PS1 IPP Czar Logs for the week YYYY.MM.DD - YYYY.MM.DD

Continuing HAF suggestion to improve communication, so we know what's going on better -- a list in the czar pages additional (non-standard) processing - so that we all know what's going on.

Daily Czaring:

  • currently there is a modified ops tag running diffs (WS labels only) as ippqub (was ippmops) under ~ippqub/src/stdscience_ws on ippc06 -- if problems (Njobs>100k, power loss on ippc06 etc), it will need to be restarted like a normal nightly processing pantasks (or IF ANY OTHER ISSUES LIKE THE ~ipp pantasks)
    ./start_server.sh stdscience_ws
    
    • even with the modified ops tag, there are still various files MIA in nebulous and as such requires the daily czar to check and clear them as has been discussed before
  • ps_ud_QUB has also been moved to the ippqub:stdscience_ws pantasks to support updates possibly broken by missing cmf files, chip and warp updates will also be done in that pantasks as well

(Up to PS1 IPP Czar Logs)

Monday : 2015.11.16

  • 01:03 MEH: ipp017 crashed again, nagios email confirmed sent after Gavin turned back on -- power cycle and back up
  • 03:20 EAM: ipp017 back down. i've powered it off for now. i'll bring it back up when I need to get to the dvo data there tomorrow
  • 07:05 MEH: ipp017 down again, we should leave neb-host down so nightly processing can proceeded then -- also need to clear all kinds of stalled jobs..
    • likely also stalled mounts as well..
    • nightly running again -- still clearing mounts, but since neb-host down and stalled jobs cleared this can continue
  • 07:21 MEH: ippc30 also seems to be having a problem with homedir? -- may need a power cycle -- ippc19 timing out? was ippc19 timing out for some reason.. likely will happen again then..
  • 10:50 MEH: nightly fully finished, fault 5 WSdiff from PV3 stack having NAN fwhm again
    difftool -dbname gpc1 -updatediffskyfile -set_quality 42 -skycell_id skycell.1609.048 -diff_id 1277021  -fault 0
    
  • 11:18 MEH: nightly finished through distribution, doing regular restart of nightly pantasks

Tuesday : 2015-11-17

  • 17:17 CZW: Possibly not essential, but I'm doing a daily restart of pantasks.
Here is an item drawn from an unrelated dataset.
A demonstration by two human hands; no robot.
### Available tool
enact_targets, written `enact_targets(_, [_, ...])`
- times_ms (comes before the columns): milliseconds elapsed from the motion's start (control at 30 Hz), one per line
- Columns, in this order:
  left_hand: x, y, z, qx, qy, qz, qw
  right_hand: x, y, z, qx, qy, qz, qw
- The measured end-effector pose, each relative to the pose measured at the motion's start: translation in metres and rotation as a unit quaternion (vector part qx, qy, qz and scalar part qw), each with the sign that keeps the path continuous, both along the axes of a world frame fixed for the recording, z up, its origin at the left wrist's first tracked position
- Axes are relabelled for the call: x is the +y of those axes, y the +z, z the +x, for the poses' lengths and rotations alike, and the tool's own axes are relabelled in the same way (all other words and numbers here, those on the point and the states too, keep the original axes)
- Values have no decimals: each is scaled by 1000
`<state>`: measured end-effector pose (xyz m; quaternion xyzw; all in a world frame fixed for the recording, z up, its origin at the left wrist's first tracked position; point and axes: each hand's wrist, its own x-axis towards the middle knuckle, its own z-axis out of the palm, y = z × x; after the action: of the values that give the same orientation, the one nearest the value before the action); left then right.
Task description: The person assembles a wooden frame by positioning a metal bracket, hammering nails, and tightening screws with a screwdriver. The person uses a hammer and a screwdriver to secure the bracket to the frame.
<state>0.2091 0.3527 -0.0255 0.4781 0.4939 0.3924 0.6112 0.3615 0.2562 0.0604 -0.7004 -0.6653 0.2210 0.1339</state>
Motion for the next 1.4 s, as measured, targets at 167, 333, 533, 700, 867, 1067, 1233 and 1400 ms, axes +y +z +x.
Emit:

Cleanup has been busy doing lossycomp, and seems to be bogged down a bit.

Wednesday : 2015-11-18

  • 17:06 CZW: Earlier today, in response to Serge's missing diff, I did the following list of commands. The 14006 quality is a translation of the hex code (36b6) listed in the log file. This was set to fault 5 instead of setting the quality correctly.
     difftool -dbname gpc1 -updatediffskyfile -diff_id 1277599 -skycell_id skycell.0880.020 -fault 0 -set_quality 14006
     difftool -dbname gpc1 -updaterun -set_state full -diff_id 1277599
     pubtool -dbname gpc1 -definerun -label ThreePi.nightlyscience -client_id 5
    

Thursday : YYYY.MM.DD

Friday : YYYY.MM.DD

Saturday : YYYY.MM.DD

Sunday : YYYY.MM.DD